Does Localization Inform Unlearning?

Official Repository for "Does Localization Inform Unlearning? A Rigorous Examination of Local Parameter Attribution for Knowledge Unlearning in Language Models" [Paper Link (arXiv)]

Hwiyeong Lee, Uiji Hwang, Hyelim Lim and Taeuk Kim. Accepted to EMNLP 2025 short paper.

📋 Table of Contents

🔍 Overview

This work investigates whether parameter localization techniques can enhance knowledge unlearning in language models.

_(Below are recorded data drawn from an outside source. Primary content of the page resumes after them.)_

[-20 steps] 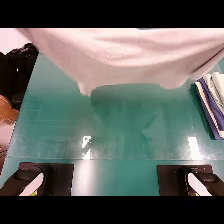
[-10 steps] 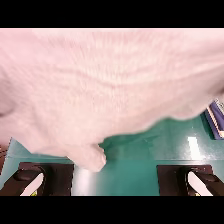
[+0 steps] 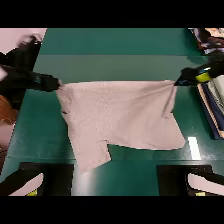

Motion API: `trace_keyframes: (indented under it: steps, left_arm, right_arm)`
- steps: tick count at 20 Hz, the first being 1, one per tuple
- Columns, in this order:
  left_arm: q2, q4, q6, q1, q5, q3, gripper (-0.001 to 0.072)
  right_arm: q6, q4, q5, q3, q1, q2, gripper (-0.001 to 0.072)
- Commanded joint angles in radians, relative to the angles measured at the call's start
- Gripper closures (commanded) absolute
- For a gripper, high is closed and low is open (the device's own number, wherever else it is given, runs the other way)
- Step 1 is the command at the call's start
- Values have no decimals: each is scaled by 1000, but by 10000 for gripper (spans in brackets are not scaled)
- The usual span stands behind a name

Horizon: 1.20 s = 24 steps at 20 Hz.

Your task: Fold the shirts.

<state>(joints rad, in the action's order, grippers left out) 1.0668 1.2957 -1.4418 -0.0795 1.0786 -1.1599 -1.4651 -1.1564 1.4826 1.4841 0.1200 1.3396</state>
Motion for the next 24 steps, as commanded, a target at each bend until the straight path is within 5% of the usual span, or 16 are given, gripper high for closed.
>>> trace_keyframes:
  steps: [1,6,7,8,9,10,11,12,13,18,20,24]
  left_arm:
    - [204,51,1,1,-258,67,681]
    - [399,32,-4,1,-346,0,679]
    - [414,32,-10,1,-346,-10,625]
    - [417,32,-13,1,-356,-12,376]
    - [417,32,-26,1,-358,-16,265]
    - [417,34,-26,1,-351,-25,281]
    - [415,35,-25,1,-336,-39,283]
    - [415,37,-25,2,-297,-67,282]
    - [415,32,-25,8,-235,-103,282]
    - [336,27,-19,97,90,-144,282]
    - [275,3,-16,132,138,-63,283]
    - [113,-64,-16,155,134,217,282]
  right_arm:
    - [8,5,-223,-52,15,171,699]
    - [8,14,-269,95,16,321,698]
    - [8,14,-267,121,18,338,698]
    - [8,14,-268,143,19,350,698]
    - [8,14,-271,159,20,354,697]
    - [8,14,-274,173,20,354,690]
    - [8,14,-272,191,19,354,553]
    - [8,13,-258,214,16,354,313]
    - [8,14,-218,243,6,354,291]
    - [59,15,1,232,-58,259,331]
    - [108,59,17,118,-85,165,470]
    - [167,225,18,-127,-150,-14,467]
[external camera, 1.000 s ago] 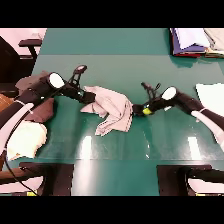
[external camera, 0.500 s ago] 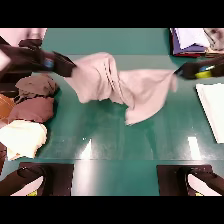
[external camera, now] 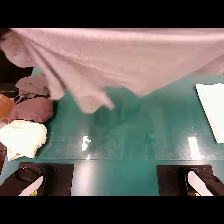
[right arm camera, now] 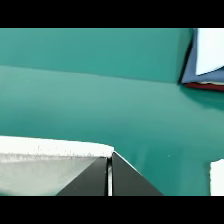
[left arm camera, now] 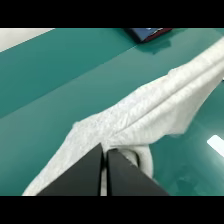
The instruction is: Fold the shirts.
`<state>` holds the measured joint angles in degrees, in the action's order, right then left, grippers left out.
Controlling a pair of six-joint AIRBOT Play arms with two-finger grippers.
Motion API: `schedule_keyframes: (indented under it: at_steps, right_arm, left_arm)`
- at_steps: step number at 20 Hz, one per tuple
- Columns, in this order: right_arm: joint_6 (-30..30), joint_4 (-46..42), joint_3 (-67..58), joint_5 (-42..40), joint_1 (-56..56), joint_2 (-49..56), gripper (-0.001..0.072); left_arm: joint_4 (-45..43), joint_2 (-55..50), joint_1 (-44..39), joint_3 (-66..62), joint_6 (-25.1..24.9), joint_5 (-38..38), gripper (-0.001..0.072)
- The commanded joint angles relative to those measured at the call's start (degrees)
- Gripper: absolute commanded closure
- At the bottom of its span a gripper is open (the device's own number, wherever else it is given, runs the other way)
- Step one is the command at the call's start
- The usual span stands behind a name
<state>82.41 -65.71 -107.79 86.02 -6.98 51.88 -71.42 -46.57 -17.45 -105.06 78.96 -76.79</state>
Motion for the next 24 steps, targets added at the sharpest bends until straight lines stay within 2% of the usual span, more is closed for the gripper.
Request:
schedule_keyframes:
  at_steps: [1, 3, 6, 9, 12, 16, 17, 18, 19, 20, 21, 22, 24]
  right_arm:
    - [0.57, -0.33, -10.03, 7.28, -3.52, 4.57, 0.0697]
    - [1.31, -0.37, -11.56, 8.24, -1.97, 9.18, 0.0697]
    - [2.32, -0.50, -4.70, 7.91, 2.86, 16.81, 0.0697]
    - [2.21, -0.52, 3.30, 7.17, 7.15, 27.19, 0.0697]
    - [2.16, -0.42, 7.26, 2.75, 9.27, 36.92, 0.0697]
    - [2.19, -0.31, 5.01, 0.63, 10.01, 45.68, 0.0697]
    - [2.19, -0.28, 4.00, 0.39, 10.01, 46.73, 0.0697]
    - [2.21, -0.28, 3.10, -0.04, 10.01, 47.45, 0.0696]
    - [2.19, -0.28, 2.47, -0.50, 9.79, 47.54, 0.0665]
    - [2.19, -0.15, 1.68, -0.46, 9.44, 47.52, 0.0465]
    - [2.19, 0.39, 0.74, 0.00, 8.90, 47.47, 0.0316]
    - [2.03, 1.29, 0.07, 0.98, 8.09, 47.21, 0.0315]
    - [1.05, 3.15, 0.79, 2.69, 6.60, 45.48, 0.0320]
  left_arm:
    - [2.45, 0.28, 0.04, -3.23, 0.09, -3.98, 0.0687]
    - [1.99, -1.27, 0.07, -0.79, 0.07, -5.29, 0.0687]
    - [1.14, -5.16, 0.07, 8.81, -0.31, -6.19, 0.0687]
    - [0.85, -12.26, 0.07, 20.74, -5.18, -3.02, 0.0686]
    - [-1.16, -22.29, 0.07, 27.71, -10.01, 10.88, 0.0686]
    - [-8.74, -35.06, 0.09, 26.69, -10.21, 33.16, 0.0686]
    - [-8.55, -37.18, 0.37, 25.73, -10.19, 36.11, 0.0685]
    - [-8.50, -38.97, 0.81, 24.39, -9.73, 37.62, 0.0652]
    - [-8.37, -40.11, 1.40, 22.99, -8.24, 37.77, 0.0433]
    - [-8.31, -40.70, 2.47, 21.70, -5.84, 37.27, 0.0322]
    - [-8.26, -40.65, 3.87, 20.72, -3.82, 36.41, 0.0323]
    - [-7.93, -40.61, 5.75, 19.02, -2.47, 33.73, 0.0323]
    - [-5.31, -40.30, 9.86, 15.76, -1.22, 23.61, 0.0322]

Localized unlearning pinpoints the parameters that encode the unwanted knowledge and updates only that subset, aiming to erase the target knowledge while preserving the model's overall capabilities.

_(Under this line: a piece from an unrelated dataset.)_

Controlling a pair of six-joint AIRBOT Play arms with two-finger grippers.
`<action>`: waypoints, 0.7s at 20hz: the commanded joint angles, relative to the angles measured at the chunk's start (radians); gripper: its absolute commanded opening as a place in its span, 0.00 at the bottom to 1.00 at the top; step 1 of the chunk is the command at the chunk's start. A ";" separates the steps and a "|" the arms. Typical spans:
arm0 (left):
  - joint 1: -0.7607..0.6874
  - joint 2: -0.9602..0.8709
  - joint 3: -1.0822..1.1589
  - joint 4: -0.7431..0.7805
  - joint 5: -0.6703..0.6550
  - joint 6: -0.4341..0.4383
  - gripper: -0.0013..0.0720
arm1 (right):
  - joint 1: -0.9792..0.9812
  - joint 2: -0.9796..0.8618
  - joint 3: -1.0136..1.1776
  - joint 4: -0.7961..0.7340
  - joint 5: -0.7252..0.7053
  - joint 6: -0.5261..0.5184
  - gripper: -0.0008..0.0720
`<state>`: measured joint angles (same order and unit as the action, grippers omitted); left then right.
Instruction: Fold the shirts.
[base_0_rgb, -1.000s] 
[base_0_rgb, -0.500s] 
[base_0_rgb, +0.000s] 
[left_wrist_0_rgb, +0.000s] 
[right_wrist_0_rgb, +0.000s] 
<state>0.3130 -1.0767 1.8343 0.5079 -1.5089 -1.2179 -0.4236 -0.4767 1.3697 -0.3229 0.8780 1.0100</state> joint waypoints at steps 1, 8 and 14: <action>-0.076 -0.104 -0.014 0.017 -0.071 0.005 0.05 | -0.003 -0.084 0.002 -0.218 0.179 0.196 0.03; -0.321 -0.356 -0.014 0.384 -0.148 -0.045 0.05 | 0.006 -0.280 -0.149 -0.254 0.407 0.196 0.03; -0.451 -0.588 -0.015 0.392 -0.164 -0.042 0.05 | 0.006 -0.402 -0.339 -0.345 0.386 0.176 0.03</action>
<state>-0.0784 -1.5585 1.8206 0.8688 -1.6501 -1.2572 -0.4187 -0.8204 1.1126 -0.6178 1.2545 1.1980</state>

However, we identify critical gaps that have largely been overlooked in this line of work:

  • Limited Evaluation: Fails to capture the extent to which knowledge is stored in the parameters and ignores the trade-off between removal and retention.
  • Unverified Locality Assumption: It remains untested whether localization success causally drives unlearning success.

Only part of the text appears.